● Task to complete
Print the records below exactly, with no pictures.

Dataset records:
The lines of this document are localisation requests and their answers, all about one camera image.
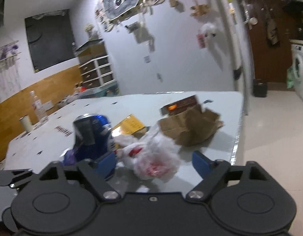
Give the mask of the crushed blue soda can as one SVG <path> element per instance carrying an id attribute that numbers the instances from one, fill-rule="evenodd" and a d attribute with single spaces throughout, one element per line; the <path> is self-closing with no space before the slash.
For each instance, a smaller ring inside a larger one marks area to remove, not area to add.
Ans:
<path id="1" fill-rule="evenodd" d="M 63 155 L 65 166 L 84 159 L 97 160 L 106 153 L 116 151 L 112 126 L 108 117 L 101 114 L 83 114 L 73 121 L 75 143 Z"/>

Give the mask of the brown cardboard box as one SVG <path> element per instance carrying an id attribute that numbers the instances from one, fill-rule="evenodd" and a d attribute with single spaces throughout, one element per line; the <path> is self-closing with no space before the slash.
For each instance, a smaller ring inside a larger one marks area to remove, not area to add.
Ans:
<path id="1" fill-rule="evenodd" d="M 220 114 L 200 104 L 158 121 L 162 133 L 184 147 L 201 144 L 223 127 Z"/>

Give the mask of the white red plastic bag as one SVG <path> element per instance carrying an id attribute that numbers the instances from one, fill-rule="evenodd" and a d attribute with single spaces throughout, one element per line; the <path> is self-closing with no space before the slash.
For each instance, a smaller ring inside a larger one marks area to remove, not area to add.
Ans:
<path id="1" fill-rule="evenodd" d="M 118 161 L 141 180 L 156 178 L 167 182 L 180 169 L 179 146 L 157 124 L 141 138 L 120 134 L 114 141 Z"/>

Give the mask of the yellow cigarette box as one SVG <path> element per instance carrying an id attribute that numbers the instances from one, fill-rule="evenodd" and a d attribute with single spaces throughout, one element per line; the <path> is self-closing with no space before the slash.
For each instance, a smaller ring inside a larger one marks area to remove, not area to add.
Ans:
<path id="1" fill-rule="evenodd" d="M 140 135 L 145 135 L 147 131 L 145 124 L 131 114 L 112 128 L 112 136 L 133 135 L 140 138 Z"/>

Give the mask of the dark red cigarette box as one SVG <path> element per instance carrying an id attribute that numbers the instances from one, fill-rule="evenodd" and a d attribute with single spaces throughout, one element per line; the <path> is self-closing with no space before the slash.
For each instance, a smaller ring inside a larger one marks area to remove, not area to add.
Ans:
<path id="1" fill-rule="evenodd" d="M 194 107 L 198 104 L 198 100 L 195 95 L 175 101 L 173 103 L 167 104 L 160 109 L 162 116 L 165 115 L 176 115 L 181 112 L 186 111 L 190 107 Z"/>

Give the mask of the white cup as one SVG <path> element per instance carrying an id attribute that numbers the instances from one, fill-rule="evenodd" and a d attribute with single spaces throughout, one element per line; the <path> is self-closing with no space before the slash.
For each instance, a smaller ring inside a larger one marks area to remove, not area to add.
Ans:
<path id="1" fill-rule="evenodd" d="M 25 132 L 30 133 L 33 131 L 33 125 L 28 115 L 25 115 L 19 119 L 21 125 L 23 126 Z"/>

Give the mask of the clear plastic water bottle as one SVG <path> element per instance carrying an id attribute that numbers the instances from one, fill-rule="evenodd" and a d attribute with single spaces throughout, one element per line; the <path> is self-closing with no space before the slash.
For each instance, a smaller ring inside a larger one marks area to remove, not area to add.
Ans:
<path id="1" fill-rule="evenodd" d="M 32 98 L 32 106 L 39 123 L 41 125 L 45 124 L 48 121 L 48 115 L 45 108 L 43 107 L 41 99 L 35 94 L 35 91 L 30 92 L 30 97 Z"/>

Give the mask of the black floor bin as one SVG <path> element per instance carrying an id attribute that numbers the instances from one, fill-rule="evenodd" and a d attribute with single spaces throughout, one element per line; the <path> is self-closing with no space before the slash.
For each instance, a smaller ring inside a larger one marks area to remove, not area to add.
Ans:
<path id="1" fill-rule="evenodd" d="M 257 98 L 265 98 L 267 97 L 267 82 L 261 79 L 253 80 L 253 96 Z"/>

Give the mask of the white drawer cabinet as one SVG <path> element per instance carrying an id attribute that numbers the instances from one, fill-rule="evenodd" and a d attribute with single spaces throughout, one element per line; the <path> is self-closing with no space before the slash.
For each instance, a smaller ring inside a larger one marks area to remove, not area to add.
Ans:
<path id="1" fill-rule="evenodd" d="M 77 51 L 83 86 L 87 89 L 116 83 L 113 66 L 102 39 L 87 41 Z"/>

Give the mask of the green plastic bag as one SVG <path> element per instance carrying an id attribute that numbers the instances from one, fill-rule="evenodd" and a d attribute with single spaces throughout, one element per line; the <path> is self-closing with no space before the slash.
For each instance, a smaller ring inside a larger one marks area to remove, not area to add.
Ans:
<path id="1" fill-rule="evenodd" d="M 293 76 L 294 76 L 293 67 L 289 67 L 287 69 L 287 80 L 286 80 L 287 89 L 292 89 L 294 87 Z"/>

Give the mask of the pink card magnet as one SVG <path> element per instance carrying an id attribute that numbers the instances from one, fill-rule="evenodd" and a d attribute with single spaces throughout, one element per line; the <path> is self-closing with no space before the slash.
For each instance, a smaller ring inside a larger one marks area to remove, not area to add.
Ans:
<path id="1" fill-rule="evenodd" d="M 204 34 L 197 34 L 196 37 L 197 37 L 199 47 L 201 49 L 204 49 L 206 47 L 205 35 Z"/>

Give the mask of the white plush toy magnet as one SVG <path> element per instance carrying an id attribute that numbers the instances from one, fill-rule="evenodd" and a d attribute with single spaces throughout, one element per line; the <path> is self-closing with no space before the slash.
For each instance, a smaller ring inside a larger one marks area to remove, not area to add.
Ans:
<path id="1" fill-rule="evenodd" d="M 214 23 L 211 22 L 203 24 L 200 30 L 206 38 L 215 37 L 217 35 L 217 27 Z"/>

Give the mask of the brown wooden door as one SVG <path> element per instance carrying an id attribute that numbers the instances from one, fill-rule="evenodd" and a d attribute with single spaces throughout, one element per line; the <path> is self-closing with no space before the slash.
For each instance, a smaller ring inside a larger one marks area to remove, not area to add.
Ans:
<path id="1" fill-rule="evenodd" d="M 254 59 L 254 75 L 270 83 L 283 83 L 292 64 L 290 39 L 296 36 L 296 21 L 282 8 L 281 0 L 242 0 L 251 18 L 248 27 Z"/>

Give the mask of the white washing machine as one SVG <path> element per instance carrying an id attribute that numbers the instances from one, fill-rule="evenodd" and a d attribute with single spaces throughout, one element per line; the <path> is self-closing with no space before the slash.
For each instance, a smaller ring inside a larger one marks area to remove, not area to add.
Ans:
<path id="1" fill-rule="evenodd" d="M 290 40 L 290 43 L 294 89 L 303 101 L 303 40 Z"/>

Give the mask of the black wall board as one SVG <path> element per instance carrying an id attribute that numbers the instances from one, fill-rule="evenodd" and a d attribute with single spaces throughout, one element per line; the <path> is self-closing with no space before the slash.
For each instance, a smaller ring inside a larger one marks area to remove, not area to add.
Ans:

● Result of the exercise
The lines of this document are localisation requests and their answers, all about one camera image.
Give the mask of the crushed blue soda can as one SVG <path> element per instance carrying an id attribute that numbers the instances from one, fill-rule="evenodd" and a d attribute with single spaces throughout, one element per line; the <path> is self-closing with no space before the slash.
For each instance, a smaller ring inside a larger one marks area to remove, not area to add.
Ans:
<path id="1" fill-rule="evenodd" d="M 63 155 L 65 166 L 84 159 L 97 160 L 106 153 L 116 151 L 112 126 L 108 117 L 101 114 L 83 114 L 73 121 L 75 143 Z"/>

Give the mask of the brown cardboard box as one SVG <path> element per instance carrying an id attribute that numbers the instances from one, fill-rule="evenodd" and a d attribute with single spaces throughout, one element per line; the <path> is self-closing with no space before the slash.
For each instance, a smaller ring inside a larger one marks area to remove, not area to add.
Ans:
<path id="1" fill-rule="evenodd" d="M 220 114 L 200 104 L 158 121 L 162 133 L 184 147 L 201 144 L 223 127 Z"/>

Give the mask of the white red plastic bag as one SVG <path> element per instance carrying an id attribute that numbers the instances from one, fill-rule="evenodd" and a d attribute with single spaces throughout, one element per line; the <path> is self-closing with no space before the slash.
For each instance, a smaller ring inside a larger one marks area to remove, not area to add.
Ans:
<path id="1" fill-rule="evenodd" d="M 118 161 L 141 180 L 156 178 L 167 182 L 180 169 L 179 146 L 157 124 L 141 138 L 120 134 L 114 141 Z"/>

Give the mask of the yellow cigarette box as one SVG <path> element per instance carrying an id attribute that numbers the instances from one, fill-rule="evenodd" and a d attribute with single spaces throughout, one element per line; the <path> is self-closing with no space before the slash.
For each instance, a smaller ring inside a larger one marks area to remove, not area to add.
Ans:
<path id="1" fill-rule="evenodd" d="M 140 135 L 145 135 L 147 131 L 145 124 L 131 114 L 112 128 L 112 136 L 133 135 L 140 138 Z"/>

Give the mask of the dark red cigarette box as one SVG <path> element per instance carrying an id attribute that numbers the instances from one, fill-rule="evenodd" and a d attribute with single spaces throughout, one element per line; the <path> is self-closing with no space before the slash.
For each instance, a smaller ring inside a larger one marks area to remove, not area to add.
Ans:
<path id="1" fill-rule="evenodd" d="M 194 107 L 198 104 L 198 100 L 195 95 L 175 101 L 173 103 L 167 104 L 160 109 L 162 116 L 165 115 L 176 115 L 181 112 L 186 111 L 190 107 Z"/>

Give the mask of the white cup as one SVG <path> element per instance carrying an id attribute that numbers the instances from one, fill-rule="evenodd" and a d attribute with single spaces throughout, one element per line; the <path> is self-closing with no space before the slash.
For each instance, a smaller ring inside a larger one marks area to remove, not area to add.
Ans:
<path id="1" fill-rule="evenodd" d="M 25 132 L 30 133 L 33 131 L 33 125 L 28 115 L 25 115 L 19 119 L 21 125 L 23 126 Z"/>

Give the mask of the clear plastic water bottle as one SVG <path> element per instance carrying an id attribute that numbers the instances from one, fill-rule="evenodd" and a d attribute with single spaces throughout, one element per line; the <path> is self-closing with no space before the slash.
For each instance, a smaller ring inside a larger one marks area to remove, not area to add.
Ans:
<path id="1" fill-rule="evenodd" d="M 32 98 L 32 106 L 39 123 L 41 125 L 45 124 L 48 121 L 48 115 L 45 108 L 43 107 L 41 99 L 35 94 L 35 91 L 30 92 L 30 97 Z"/>

Give the mask of the black floor bin as one SVG <path> element per instance carrying an id attribute that numbers the instances from one, fill-rule="evenodd" and a d attribute with single spaces throughout, one element per line; the <path> is self-closing with no space before the slash.
For each instance, a smaller ring inside a larger one marks area to remove, not area to add.
Ans:
<path id="1" fill-rule="evenodd" d="M 257 98 L 265 98 L 267 97 L 267 82 L 261 79 L 253 80 L 253 96 Z"/>

Give the mask of the white drawer cabinet as one SVG <path> element per instance carrying an id attribute that numbers the instances from one, fill-rule="evenodd" and a d attribute with single spaces throughout, one element per line; the <path> is self-closing with no space before the slash.
For each instance, a smaller ring inside a larger one marks area to remove, not area to add.
Ans:
<path id="1" fill-rule="evenodd" d="M 77 51 L 83 86 L 87 89 L 116 83 L 113 66 L 102 39 L 87 41 Z"/>

Give the mask of the green plastic bag as one SVG <path> element per instance carrying an id attribute that numbers the instances from one, fill-rule="evenodd" and a d attribute with single spaces throughout, one element per line; the <path> is self-closing with no space before the slash.
For each instance, a smaller ring inside a larger one marks area to remove, not area to add.
Ans:
<path id="1" fill-rule="evenodd" d="M 293 76 L 294 76 L 293 67 L 289 67 L 287 69 L 287 80 L 286 80 L 287 89 L 292 89 L 294 87 Z"/>

Give the mask of the pink card magnet as one SVG <path> element per instance carrying an id attribute that numbers the instances from one, fill-rule="evenodd" and a d attribute with single spaces throughout, one element per line; the <path> is self-closing with no space before the slash.
For each instance, a smaller ring inside a larger one marks area to remove, not area to add.
Ans:
<path id="1" fill-rule="evenodd" d="M 204 34 L 197 34 L 196 37 L 197 37 L 199 47 L 201 49 L 204 49 L 206 47 L 205 35 Z"/>

Give the mask of the white plush toy magnet as one SVG <path> element per instance carrying an id attribute that numbers the instances from one, fill-rule="evenodd" and a d attribute with single spaces throughout, one element per line; the <path> is self-closing with no space before the slash.
For each instance, a smaller ring inside a larger one marks area to remove, not area to add.
Ans:
<path id="1" fill-rule="evenodd" d="M 214 23 L 211 22 L 203 24 L 200 30 L 206 38 L 215 37 L 217 35 L 217 27 Z"/>

Give the mask of the brown wooden door as one SVG <path> element per instance carrying an id attribute that numbers the instances from one, fill-rule="evenodd" and a d attribute with single spaces throughout, one element per line; the <path> is self-closing with no space before the slash.
For each instance, a smaller ring inside a larger one marks area to remove, not area to add.
Ans:
<path id="1" fill-rule="evenodd" d="M 254 59 L 254 75 L 270 83 L 283 83 L 292 64 L 290 39 L 296 36 L 296 21 L 282 8 L 281 0 L 242 0 L 251 18 L 248 27 Z"/>

Give the mask of the white washing machine as one SVG <path> element per instance carrying an id attribute that numbers the instances from one, fill-rule="evenodd" and a d attribute with single spaces throughout, one element per line; the <path> is self-closing with no space before the slash.
For each instance, a smaller ring inside a larger one marks area to remove, not area to add.
Ans:
<path id="1" fill-rule="evenodd" d="M 290 40 L 290 43 L 294 89 L 303 101 L 303 40 Z"/>

Give the mask of the black wall board as one SVG <path> element per instance carrying an id attribute that numbers the instances from one, fill-rule="evenodd" and a d attribute with single spaces throughout, one element per line; the <path> is self-closing with no space before the slash.
For each instance, a smaller ring inside a larger one marks area to remove, not area to add.
Ans:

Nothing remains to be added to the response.